Ga. L. 1957, p. 420 et seq., is intended to give local governing authorities the leeway to engage in creativity and flexibility in the zoning process. It should not be read as a license to discriminate.
Judgment reversed. All the Justices concur.
NOTES
[1] Although the question has not been presented in this state (see 16 Ga. State Bar Journal 46, Zoning Amendments-Vested Rights and Retroactivity (1979)), other jurisdictions are uniformly of the view that a property owner must at least make an application for a building permit in order to vest rights under a particular zoning scheme. See generally 49 ALR3d 13; 50 ALR3d 596; 138 ALR 500. A few states have recognized a need for statutory protection for landowners who make large investments toward developing property before applying for a building permit. See Sandler v. Bd. of Adjustment, 113 N.J. Super. 333 (273 A2d 775) (1971); Harris v. Planning Commission of Ridgefield, 151 Conn. 95 (193 A2d 499) (1963); Smith v. Bd. of Appeals, 339 Mass. 399 (159 NE2d 324) (1959).
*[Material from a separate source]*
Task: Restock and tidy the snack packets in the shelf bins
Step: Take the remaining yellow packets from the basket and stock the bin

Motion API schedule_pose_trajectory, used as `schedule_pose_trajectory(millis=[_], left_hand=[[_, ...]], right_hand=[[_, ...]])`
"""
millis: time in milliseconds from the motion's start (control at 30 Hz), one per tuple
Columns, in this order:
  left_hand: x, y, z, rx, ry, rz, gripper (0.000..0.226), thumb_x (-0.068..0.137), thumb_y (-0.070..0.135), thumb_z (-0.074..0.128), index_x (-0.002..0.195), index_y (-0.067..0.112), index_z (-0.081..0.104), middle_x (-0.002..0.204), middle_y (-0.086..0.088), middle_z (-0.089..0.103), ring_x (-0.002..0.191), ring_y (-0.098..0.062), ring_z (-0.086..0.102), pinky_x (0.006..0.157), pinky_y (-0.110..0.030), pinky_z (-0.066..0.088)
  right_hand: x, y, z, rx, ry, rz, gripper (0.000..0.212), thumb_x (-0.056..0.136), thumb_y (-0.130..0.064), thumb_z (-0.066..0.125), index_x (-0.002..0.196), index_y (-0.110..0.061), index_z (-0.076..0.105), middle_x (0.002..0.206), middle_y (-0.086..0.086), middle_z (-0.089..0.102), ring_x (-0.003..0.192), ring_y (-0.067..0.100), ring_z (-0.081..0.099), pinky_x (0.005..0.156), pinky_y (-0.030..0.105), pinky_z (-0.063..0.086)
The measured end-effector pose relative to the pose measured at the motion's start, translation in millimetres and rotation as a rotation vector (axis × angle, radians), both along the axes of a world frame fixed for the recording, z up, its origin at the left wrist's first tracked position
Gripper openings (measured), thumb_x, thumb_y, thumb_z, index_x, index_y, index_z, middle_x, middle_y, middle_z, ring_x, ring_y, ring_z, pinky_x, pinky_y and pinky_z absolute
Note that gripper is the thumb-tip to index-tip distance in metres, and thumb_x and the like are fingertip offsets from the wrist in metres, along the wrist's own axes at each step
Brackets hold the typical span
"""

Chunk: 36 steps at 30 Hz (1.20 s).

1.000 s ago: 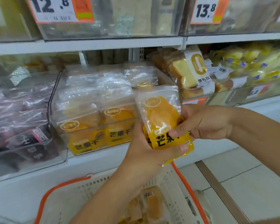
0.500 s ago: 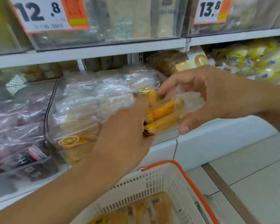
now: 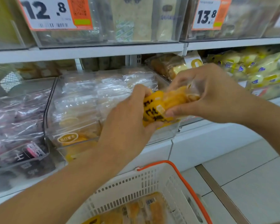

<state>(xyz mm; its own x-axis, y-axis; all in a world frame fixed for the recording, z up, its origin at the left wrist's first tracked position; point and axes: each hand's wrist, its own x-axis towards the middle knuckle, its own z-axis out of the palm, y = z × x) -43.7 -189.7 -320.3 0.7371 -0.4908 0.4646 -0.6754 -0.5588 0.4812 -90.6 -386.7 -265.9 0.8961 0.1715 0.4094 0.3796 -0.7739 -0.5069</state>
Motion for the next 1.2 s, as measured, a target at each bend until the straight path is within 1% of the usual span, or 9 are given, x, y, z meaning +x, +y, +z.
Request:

[2] The zoning-enabling legislation of a majority of states contains the requirement that zoning regulations be made in accordance with a comprehensive plan of development. See 82 AmJur2d 498, Zoning and Planning, § 68. This requirement is intended to avoid arbitrary, unreasonable or discriminatory use of zoning power, and to avoid ad hoc determinations of land utilizations on a lot-by-lot basis.
[3] "Spot zoning" is perhaps most commonly defined as "the process of singling out a small parcel of land for a use classification totally different from that of the surrounding area, for the benefit of the owner of such property and to the detriment of other owners, `spot zoning' is the very antithesis of planned zoning." Jones v. Zoning Bd. of Adjustment, 32 N.J. Super. 397 (108 A2d 498, 502) (1954); 1 Anderson, American Law of Zoning 2d 286, 287, § 5.08 (1976). Where a single property is zoned more restrictively, rather than more permissively, than other properties in the same area, courts have struck down the zoning on the ground of arbitrariness and discrimination. See City and County of Denver v. Denver Buick, 347 P2d 919 (1959); Kissinger v. City of Los Angeles, 327 P2d 10 (1959). 2 Rathkopf, The Law of Zoning and Planning 26-4, § 26.02 n. 6 (4th Ed.).